Vibo, guerra in Ucraina: percorsi d'arte dedicati alla pace al Convitto Filangieri
Con la guerra tornata in Europa, con l'invasione russa dell'Ucraina, "la scuola ha il dovere, oltre che di manifestare, di conoscere, discutere, approfondire, ricercare: mettendo in campo le modalità didattiche che ritiene più opportune e consone al segmento di riferimento (infanzia, primaria, secondaria di 1° o 2° grado), evitando 'neutralismi' che, nella fattispecie del conflitto russo/ucraino, assumono sempre più carattere di complicità. Ed è questo che allievi, docenti, educatori e personale Ata del Convitto 'Gaetano Filangieri' di Vibo Valentia – tutti meritevoli di elogi - silenziosamente ma laboriosamente, hanno fatto dal 24 febbraio".

Così in una nota lo stesso istituto, guidato dal dirigente Alberto Capria, che prosegue: "Non è stato avviato un percorso didattico avviato ex novo, piuttosto è stato 'curvato' il curricolo della scuola che integra ed ingloba la nuova realtà che ci si trova a vivere, realizzando ulteriori indirizzi di riflessione e momenti di confronto. In una parte di questo percorso gli allievi, magistralmente guidati dalle docenti Crispo e La Malfa, hanno voluto testimoniare nel modo a loro più consono la necessità di pace, senza retorica, prendendo in mano pennelli e colori, cartoncini, tele, tavolozze. Rappresentando simboli ed espressioni artistiche che annullano il buio del dolore e della violenza. Pennellate di freschezza e gioia, intervallate da brevi ed intense riflessioni, perché la pace è questa. Traspare questo dalle tele , dai cartelloni e dai disegni esposti nel chiostro secentesco e nel corridoio di rappresentanza del Convitto, che potranno essere ammirati per tutto maggio e giugno prossimi".

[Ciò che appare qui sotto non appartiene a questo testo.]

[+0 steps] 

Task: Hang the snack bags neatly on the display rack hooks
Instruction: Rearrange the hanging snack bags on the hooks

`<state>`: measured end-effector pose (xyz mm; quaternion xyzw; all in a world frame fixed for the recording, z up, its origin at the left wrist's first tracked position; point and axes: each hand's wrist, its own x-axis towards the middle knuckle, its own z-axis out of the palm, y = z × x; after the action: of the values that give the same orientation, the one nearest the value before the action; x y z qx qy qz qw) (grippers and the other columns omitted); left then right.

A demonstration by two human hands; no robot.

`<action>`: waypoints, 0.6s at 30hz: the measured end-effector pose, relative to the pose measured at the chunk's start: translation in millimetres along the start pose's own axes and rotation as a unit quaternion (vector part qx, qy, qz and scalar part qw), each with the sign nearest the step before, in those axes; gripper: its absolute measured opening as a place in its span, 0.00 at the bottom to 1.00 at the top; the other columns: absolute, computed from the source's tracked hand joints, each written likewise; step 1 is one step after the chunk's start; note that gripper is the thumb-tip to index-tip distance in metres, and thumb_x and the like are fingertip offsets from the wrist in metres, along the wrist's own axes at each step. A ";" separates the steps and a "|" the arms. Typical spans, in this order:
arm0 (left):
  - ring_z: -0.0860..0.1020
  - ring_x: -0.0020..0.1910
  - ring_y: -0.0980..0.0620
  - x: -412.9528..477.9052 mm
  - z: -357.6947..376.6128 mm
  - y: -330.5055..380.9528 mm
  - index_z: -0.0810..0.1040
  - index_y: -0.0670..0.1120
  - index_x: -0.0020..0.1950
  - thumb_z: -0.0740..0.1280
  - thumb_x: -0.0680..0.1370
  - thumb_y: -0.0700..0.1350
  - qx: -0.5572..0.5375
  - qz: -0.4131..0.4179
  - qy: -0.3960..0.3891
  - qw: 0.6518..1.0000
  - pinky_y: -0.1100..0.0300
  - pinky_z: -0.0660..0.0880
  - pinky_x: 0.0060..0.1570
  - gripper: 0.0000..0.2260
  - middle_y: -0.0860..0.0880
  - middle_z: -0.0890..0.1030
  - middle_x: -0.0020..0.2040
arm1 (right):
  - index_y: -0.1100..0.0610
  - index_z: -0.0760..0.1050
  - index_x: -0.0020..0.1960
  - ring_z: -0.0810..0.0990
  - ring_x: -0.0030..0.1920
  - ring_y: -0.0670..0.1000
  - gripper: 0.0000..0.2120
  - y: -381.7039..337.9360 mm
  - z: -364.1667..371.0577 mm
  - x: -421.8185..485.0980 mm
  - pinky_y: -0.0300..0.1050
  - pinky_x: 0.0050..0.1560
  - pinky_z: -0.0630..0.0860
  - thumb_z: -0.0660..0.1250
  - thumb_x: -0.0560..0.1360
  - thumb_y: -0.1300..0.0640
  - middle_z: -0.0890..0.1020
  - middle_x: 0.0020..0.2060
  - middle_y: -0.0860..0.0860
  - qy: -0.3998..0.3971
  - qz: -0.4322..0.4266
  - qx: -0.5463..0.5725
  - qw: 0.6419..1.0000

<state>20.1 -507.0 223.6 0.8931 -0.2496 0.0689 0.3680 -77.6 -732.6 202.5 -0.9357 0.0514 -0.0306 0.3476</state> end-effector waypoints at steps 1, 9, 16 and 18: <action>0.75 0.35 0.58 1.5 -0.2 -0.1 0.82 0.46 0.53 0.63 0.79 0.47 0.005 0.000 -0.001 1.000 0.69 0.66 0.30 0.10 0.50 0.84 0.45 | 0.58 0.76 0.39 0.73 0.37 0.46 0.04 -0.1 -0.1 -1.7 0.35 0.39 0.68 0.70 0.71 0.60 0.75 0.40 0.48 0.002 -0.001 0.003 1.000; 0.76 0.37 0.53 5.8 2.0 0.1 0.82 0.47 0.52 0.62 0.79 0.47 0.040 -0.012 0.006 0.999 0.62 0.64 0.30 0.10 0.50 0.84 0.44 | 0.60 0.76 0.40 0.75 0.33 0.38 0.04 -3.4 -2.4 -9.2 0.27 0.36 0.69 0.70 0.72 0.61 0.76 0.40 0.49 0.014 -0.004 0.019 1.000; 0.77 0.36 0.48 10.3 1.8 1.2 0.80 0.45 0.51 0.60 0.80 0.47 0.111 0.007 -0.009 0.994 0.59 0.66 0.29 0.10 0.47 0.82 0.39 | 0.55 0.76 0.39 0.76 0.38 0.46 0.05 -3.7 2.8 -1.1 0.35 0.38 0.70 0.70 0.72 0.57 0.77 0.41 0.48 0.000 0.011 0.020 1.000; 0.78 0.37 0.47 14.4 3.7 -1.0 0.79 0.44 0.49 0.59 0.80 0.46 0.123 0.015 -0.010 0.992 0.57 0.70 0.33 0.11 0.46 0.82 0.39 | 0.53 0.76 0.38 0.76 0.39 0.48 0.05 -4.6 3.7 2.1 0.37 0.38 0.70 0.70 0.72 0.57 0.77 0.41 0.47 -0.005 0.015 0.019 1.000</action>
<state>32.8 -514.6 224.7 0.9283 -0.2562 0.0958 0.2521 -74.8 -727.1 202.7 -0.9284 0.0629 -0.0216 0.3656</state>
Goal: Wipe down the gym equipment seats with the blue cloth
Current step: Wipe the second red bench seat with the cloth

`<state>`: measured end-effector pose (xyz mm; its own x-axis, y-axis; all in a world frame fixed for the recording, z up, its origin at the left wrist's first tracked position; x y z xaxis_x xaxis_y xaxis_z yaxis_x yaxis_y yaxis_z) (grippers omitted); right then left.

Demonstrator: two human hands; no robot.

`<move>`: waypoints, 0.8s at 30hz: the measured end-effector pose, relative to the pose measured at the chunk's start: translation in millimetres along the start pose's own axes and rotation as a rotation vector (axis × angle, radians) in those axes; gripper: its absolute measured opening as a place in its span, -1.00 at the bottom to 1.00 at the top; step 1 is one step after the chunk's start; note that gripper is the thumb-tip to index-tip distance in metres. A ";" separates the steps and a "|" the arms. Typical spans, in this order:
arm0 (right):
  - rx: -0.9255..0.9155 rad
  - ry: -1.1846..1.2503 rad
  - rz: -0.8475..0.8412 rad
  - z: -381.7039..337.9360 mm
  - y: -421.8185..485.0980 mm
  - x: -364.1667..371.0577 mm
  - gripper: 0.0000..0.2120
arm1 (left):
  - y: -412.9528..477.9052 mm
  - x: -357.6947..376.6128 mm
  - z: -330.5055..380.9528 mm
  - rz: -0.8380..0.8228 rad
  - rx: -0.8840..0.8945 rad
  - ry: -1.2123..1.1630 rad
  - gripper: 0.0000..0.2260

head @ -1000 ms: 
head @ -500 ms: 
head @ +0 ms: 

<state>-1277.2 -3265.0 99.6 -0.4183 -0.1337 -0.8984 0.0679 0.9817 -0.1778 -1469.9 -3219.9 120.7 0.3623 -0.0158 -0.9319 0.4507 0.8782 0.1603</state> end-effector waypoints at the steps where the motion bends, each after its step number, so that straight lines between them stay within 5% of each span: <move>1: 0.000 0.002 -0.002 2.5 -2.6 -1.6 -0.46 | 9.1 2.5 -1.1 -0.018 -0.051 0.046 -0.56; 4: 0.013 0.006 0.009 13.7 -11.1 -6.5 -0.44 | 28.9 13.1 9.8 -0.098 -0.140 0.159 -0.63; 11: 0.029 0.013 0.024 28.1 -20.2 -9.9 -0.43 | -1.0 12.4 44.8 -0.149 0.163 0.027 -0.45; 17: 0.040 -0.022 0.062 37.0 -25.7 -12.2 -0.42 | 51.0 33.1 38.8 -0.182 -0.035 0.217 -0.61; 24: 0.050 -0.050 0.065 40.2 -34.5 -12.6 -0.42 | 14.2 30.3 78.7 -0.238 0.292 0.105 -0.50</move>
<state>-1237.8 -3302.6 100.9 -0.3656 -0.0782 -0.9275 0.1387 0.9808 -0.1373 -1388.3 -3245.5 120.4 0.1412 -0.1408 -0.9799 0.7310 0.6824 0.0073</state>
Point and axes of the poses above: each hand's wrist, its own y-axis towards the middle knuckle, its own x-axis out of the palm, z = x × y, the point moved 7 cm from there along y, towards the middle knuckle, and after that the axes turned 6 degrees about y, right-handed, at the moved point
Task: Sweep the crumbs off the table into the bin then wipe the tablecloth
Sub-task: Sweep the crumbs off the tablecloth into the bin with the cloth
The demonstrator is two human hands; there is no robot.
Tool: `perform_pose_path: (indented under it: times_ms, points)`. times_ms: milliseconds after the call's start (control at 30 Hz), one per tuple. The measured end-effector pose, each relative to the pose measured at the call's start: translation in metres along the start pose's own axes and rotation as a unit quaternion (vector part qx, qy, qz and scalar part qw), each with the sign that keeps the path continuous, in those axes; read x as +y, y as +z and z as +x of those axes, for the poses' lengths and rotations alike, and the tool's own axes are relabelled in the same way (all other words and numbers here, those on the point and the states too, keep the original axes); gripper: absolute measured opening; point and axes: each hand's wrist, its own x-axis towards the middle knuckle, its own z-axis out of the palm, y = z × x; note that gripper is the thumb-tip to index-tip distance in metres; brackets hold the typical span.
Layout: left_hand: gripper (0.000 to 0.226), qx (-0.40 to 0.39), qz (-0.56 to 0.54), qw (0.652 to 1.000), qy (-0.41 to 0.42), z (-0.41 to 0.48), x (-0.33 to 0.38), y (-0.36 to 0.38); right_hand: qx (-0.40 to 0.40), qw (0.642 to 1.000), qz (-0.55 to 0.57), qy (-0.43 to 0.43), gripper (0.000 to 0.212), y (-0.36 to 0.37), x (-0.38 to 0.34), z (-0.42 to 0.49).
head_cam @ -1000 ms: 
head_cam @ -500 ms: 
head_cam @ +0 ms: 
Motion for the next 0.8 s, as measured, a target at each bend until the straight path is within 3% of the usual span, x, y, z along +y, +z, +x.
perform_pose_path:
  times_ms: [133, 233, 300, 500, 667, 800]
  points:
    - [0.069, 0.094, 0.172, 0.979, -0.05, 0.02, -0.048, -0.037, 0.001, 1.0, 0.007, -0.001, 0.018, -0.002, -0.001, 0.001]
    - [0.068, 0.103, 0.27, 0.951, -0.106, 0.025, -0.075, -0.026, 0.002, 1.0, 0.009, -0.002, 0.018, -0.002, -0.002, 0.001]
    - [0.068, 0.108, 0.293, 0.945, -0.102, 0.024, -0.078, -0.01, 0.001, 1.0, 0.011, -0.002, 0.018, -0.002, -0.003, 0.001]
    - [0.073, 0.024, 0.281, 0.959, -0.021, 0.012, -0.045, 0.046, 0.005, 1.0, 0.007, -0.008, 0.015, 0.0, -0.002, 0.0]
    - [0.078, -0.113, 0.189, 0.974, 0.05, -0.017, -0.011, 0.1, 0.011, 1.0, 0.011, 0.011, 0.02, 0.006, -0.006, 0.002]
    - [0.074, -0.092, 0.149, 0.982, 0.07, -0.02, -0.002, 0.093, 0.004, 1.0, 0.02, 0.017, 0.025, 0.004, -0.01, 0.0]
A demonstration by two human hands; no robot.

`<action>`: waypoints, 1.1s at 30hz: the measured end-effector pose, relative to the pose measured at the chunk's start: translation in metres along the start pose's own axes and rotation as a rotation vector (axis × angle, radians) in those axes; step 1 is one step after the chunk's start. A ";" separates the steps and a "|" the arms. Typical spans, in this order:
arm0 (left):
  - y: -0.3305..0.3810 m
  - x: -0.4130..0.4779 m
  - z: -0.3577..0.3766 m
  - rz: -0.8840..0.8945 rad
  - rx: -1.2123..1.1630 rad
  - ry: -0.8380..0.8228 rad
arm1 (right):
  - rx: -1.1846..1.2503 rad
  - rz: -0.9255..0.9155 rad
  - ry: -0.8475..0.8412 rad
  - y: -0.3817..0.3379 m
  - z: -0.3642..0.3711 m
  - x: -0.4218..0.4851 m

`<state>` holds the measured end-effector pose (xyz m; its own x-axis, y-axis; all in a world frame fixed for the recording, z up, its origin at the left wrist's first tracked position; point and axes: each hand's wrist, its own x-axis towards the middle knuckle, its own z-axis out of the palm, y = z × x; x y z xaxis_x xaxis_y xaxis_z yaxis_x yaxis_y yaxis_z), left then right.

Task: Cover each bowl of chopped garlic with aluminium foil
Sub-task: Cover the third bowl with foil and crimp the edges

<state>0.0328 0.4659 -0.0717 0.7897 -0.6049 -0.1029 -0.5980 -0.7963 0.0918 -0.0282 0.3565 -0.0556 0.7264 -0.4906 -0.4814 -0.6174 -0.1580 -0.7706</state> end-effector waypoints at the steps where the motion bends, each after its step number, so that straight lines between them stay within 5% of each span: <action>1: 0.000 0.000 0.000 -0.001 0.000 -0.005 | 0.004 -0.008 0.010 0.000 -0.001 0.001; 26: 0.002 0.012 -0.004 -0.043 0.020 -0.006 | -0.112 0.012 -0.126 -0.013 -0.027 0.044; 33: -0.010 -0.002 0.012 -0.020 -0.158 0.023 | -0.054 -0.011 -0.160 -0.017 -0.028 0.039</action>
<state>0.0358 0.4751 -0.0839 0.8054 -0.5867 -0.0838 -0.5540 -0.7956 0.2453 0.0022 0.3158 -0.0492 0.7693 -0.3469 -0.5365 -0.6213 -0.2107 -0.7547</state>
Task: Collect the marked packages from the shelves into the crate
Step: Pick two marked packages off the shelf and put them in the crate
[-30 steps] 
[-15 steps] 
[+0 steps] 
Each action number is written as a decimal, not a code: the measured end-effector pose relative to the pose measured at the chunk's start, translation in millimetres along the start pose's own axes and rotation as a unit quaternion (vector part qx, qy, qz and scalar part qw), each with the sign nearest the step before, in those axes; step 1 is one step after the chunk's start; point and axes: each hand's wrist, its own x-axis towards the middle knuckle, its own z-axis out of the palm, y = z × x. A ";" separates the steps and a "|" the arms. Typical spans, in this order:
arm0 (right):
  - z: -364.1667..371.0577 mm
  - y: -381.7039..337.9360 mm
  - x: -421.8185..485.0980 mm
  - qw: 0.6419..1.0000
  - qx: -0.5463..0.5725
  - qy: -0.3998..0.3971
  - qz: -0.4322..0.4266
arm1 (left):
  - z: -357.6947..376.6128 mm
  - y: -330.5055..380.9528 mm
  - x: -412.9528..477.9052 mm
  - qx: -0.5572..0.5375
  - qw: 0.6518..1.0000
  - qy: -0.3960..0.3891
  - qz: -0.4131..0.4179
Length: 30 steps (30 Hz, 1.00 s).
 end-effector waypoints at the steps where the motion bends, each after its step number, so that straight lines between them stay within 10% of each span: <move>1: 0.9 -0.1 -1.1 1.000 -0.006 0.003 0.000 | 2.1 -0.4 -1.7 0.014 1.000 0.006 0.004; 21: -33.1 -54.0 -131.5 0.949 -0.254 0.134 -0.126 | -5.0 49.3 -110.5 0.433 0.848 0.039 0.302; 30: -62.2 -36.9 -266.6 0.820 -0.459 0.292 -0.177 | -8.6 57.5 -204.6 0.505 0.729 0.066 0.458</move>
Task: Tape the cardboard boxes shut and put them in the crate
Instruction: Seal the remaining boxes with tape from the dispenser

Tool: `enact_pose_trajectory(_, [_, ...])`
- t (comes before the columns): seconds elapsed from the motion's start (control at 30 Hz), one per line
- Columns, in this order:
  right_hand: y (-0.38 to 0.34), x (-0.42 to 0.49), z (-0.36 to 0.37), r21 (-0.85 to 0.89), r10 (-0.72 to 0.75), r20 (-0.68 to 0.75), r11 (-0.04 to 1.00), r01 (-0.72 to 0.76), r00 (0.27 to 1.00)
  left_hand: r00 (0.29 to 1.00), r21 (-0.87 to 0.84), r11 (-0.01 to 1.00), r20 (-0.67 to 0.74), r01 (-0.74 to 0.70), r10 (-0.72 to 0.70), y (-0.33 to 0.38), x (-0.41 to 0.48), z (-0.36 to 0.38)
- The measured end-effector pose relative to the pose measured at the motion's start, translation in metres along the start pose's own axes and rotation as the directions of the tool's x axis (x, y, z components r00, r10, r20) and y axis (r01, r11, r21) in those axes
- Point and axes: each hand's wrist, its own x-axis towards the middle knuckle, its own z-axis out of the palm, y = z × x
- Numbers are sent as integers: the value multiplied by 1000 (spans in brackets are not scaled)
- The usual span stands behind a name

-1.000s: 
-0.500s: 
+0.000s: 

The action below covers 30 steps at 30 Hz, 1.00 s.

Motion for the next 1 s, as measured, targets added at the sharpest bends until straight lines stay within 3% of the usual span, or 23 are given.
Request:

Una mostra, frutto di un approfondito percorso didattico/educativo, dedicata alla pace e per la pace: "Perché chiunque entri - conclude l'istituto scolastico - veda in ogni angolo del Convitto Filangieri il mondo che i ragazzi vorrebbero e che sottolinea la necessità di affermare che c’è sempre un’alternativa alla violenza, di cui la guerra e l’espressione peggiore".